Flux is a next-generation diffusion model offering exceptional image quality with optimized inference on TPUs and GPUs.
Quick start
You must have permissions to access Flux models on HuggingFace before running inference.
Flux schnell
Flux dev
Flux with FSDP
python src/maxdiffusion/generate_flux.py \
src/maxdiffusion/configs/base_flux_schnell.yml \
jax_cache_dir=/tmp/cache_dir \
run_name=flux_test \
output_dir=/tmp/ \
prompt="photograph of an electronics chip in the shape of a race car with trillium written on its side" \
per_device_batch_size= 1
Model variants
Flux schnell
Fast 4-step generation for real-time applications:
Steps : 4 inference steps
Speed : 0.8-2.2 seconds on TPU v6e/v4
Quality : High quality with minimal steps
Use case : Real-time generation, prototyping
Flux dev
Higher quality 28-step generation:
Steps : 28 inference steps
Speed : 5.5-23 seconds on TPU v6e/v4
Quality : Exceptional detail and coherence
Use case : Production applications, fine art
Benchmarks on 1024×1024 images with flash attention and bfloat16:
Model Accelerator Sharding Batch size Steps Time (sec) Flux dev v4-8 DDP 4 28 23.0 Flux schnell v4-8 DDP 4 4 2.2 Flux dev v6e-4 DDP 4 28 5.5 Flux schnell v6e-4 DDP 4 4 0.8 Flux schnell v6e-4 FSDP 4 4 1.2
Trillium optimizations
TPU v6e (Trillium) supports optimized flash attention block sizes for faster inference.
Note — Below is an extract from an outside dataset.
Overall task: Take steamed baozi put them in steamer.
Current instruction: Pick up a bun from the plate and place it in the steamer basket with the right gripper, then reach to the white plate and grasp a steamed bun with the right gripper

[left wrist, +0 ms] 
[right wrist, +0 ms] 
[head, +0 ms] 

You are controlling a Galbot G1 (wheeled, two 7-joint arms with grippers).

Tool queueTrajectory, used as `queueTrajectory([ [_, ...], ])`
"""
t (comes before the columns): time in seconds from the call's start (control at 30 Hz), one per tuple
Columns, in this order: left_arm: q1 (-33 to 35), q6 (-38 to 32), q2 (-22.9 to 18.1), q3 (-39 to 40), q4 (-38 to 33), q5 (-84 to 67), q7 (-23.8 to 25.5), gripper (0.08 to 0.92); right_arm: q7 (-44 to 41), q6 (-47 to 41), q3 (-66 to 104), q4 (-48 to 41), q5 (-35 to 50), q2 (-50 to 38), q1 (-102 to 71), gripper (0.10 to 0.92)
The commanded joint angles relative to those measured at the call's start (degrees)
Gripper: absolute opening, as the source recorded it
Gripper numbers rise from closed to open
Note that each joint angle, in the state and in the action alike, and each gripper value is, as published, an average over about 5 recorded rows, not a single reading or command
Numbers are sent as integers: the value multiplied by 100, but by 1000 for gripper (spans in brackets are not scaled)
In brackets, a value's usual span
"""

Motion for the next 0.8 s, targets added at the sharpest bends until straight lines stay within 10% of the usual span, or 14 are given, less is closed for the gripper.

Enable Trillium optimizations
Uncomment the flash_block_sizes configuration:
Flux dev: src/maxdiffusion/configs/base_flux_dev.yml#60
Flux schnell: src/maxdiffusion/configs/base_flux_schnell.yml#68
Example configuration:
flash_block_sizes : {
"block_q" : 512 ,
"block_kv_compute" : 512 ,
"block_kv" : 512 ,
"block_q_dkv" : 512 ,
"block_kv_dkv" : 512 ,
"block_kv_dkv_compute" : 512 ,
"block_q_dq" : 512 ,
"block_kv_dq" : 512
}
Sharding strategies
Data parallelism (DDP)
Default sharding strategy that replicates the model:
python src/maxdiffusion/generate_flux.py \
src/maxdiffusion/configs/base_flux_dev.yml \
jax_cache_dir=/tmp/cache_dir \
run_name=flux_ddp \
output_dir=/tmp/ \
prompt="A serene mountain landscape at sunset" \
ici_data_parallelism= 4
FSDP with encoder offloading disabled
Shard model parameters while keeping all components in HBM:
python src/maxdiffusion/generate_flux.py \
src/maxdiffusion/configs/base_flux_schnell.yml \
jax_cache_dir=/tmp/cache_dir \
run_name=flux_fsdp \
output_dir=/tmp/ \
prompt="photograph of an electronics chip in the shape of a race car with trillium written on its side" \
per_device_batch_size= 1 \
ici_data_parallelism= 1 \
ici_fsdp_parallelism= -1 \
offload_encoders=False
Benefits:
Keeps text encoders, VAE, and transformer in HBM at all times
Reduces host-device data transfer overhead
Improves performance for memory-constrained scenarios
LoRA support
Flux supports LoRA adapters for style transfer and fine-tuning.
Single LoRA
Load a single LoRA adapter:
python src/maxdiffusion/generate_flux.py \
src/maxdiffusion/configs/base_flux_dev.yml \
jax_cache_dir=/tmp/cache_dir \
run_name=flux_lora \
output_dir=/tmp/ \
prompt='A cute corgi lives in a house made out of sushi, anime' \
num_inference_steps= 28 \
ici_data_parallelism= 1 \
ici_fsdp_parallelism= -1 \
split_head_dim=True \
lora_config='{"lora_model_name_or_path" : ["/home/user/anime_lora.safetensors"], "weight_name" : ["anime_lora.safetensors"], "adapter_name" : ["anime"], "scale": [0.8], "from_pt": ["true"]}'
Multiple LoRAs
Combine multiple LoRA adapters:
python src/maxdiffusion/generate_flux.py \
src/maxdiffusion/configs/base_flux_dev.yml \
jax_cache_dir=/tmp/cache_dir \
run_name=flux_multi_lora \
output_dir=/tmp/ \
prompt='A cute corgi lives in a house made out of sushi, anime' \
num_inference_steps= 28 \
ici_data_parallelism= 1 \
ici_fsdp_parallelism= -1 \
split_head_dim=True \
lora_config='{"lora_model_name_or_path" : ["/home/user/anime_lora.safetensors", "/home/user/amateurphoto-v6-forcu.safetensors"], "weight_name" : ["anime_lora.safetensors","amateurphoto-v6-forcu.safetensors"], "adapter_name" : ["anime","realistic"], "scale": [0.6, 0.6], "from_pt": ["true","true"]}'
LoRA parameters:
Parameter Description lora_model_name_or_pathPath to LoRA weights weight_nameSafetensors filename adapter_nameUnique adapter identifier scaleLoRA influence (0.0-1.0) from_ptConvert from PyTorch format
Tested LoRA collections
Not all LoRA formats have been tested. If a specific LoRA doesn’t load, please report it.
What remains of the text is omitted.